In April 2021, a rights issue was completed with gross proceeds of EUR 7.8 million. The subscription rate was over 92%. Thereby, the share capital of PAION AG was increased to EUR 71,336,992.00 by using the Authorized Capital 2020 through the issuance of 5,095,499 new shares.

Results of operations, financial position and net assets

Revenues in the first nine months of 2021 amounted to EUR 5.5 million of which EUR 2.6 million resulted from milestone payments and EUR 2.9 million from remimazolam API sales to licensees (EUR 2.3 million) and royalties (EUR 0.6 million). In the prior-year period, revenues amounted to EUR 19.3 million and mainly resulted from milestone payments.

Cost of sales amounted to EUR 2.0 million in the first nine months of 2021.
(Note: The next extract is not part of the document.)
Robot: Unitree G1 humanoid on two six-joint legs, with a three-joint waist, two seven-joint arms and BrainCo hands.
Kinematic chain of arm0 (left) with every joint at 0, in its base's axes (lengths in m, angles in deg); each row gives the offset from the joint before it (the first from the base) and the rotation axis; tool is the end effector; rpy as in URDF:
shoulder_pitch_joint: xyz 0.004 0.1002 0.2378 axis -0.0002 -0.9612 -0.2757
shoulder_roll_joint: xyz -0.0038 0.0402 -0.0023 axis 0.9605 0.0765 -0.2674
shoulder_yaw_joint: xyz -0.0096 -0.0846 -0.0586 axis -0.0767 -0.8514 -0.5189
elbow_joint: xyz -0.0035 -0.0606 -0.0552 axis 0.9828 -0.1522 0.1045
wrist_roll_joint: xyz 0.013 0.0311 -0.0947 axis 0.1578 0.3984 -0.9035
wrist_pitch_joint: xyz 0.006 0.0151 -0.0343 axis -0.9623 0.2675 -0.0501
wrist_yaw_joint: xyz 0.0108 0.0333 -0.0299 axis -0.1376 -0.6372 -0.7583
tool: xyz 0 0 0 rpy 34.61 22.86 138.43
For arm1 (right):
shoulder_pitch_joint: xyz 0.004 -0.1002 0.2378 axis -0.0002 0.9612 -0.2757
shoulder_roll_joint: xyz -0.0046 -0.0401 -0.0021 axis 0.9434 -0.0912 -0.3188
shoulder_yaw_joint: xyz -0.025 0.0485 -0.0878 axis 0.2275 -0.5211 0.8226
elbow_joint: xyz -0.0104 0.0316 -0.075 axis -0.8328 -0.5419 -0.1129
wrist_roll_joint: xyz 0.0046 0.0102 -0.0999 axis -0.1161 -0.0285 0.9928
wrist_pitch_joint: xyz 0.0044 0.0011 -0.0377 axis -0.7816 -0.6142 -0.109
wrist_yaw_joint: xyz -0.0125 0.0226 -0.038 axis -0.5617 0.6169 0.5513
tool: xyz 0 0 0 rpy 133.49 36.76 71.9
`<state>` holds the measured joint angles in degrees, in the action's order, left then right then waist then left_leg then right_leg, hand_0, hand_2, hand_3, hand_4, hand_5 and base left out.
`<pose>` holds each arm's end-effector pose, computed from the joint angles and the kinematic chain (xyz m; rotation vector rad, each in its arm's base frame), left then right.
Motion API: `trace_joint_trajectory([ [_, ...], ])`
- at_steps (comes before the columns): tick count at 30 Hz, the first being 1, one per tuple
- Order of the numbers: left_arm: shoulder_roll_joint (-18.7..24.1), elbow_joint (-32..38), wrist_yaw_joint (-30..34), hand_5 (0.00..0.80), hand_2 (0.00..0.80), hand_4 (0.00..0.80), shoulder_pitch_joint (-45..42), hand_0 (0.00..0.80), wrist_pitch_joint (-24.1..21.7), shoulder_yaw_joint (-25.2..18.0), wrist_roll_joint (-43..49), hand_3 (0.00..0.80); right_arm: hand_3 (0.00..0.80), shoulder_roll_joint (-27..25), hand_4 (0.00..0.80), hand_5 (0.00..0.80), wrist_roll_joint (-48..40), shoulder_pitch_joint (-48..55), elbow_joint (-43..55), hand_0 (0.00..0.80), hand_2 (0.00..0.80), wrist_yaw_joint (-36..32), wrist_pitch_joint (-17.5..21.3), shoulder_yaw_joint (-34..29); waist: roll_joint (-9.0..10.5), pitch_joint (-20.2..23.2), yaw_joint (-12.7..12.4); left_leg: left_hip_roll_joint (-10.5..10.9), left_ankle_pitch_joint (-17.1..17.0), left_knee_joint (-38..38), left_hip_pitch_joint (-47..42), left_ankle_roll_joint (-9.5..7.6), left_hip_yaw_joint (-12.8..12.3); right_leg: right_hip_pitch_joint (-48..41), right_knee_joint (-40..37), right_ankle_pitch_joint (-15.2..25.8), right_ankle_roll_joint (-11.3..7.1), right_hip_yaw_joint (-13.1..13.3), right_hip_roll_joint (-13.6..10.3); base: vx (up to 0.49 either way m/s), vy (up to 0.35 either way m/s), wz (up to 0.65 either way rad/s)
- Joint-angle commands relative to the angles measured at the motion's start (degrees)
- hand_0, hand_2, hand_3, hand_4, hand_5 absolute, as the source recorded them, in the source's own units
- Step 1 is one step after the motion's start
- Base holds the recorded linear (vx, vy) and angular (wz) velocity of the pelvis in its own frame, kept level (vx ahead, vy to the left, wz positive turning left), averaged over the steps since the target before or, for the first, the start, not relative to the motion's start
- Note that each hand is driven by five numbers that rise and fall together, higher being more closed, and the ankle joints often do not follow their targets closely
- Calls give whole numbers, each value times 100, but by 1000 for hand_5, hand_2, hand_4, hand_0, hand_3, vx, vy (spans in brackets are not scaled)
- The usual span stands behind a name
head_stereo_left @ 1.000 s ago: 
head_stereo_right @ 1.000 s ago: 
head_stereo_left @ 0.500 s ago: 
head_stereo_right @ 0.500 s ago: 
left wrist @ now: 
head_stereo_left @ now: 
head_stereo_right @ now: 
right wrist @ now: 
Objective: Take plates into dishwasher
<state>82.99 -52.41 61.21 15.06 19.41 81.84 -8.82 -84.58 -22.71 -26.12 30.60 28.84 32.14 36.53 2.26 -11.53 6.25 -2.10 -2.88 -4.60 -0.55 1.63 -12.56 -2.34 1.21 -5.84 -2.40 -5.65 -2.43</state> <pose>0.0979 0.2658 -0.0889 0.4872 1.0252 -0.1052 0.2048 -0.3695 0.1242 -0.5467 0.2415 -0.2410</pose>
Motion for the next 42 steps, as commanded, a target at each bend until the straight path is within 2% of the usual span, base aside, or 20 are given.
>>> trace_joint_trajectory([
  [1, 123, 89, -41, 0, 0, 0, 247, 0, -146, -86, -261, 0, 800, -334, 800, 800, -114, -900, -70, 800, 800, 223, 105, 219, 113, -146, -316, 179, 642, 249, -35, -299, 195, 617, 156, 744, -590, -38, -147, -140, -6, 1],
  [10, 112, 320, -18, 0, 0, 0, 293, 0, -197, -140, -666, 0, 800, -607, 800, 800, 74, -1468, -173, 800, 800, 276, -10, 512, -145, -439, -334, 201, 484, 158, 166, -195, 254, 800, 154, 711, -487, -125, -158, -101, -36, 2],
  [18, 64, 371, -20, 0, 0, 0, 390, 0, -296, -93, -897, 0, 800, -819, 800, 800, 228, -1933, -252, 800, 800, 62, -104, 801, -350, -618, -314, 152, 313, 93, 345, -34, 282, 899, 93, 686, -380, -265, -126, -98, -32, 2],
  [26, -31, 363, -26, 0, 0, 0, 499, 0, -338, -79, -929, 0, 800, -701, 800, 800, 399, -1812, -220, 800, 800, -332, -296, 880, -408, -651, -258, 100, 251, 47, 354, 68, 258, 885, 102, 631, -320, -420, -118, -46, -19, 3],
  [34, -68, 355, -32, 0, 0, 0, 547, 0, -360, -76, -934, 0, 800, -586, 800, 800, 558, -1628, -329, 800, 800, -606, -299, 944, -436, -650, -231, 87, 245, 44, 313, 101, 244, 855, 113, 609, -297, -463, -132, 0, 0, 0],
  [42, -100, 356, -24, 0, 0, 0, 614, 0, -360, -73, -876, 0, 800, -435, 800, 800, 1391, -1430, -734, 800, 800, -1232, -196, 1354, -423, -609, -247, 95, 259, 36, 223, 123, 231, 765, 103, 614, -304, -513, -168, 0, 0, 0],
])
Research and development expenses in the first nine months of 2021 amounted to EUR 4.5 million (prior-year period: EUR 8.5 million) and decreased as planned particularly due to the completion of the EU Phase III study in general anesthesia in the previous year.

General administrative and selling expenses increased by EUR 7.9 million to EUR 13.4 million in the first nine months of 2021 compared to the prior-year period. General administrative expenses increased by EUR 1.0 million to EUR 3.4 million, mainly due to financing activities and the expansion of IT systems and infrastructure. Selling expenses increased as planned by EUR 6.9 million to EUR 10.0 million, mainly due to commercialization and supply chain activities for the three products Byfavo(R), GIAPREZA(R) and XERAVA(R) in Europe.

Earnings before interest and tax amounted to EUR -14.4 million in the first nine months of 2021 and decreased by EUR 19.4 million compared to the prior-year period (earnings before interest and tax in the prior-year period: EUR 5.0 million).

The financial result amounted to EUR -2.7 million in the first nine months of 2021 (prior-year period: EUR -0.1 million) and mainly comprises expenses in connection with the EIB loan drawn down in the reporting period totalling EUR 20.0 million. In the prior-year period, the financial result mainly comprised expenses in connection with convertible notes issued in fiscal year 2019.

Tax income amounted to EUR 0.5 million in the first nine months of 2021 (prior-year period: EUR 0.8 million) and mainly relates to tax claims for reimbursement of parts of the research and development expenses from the British tax authorities. The decrease in comparison to the prior-year period is mainly due to lower research and development expenses.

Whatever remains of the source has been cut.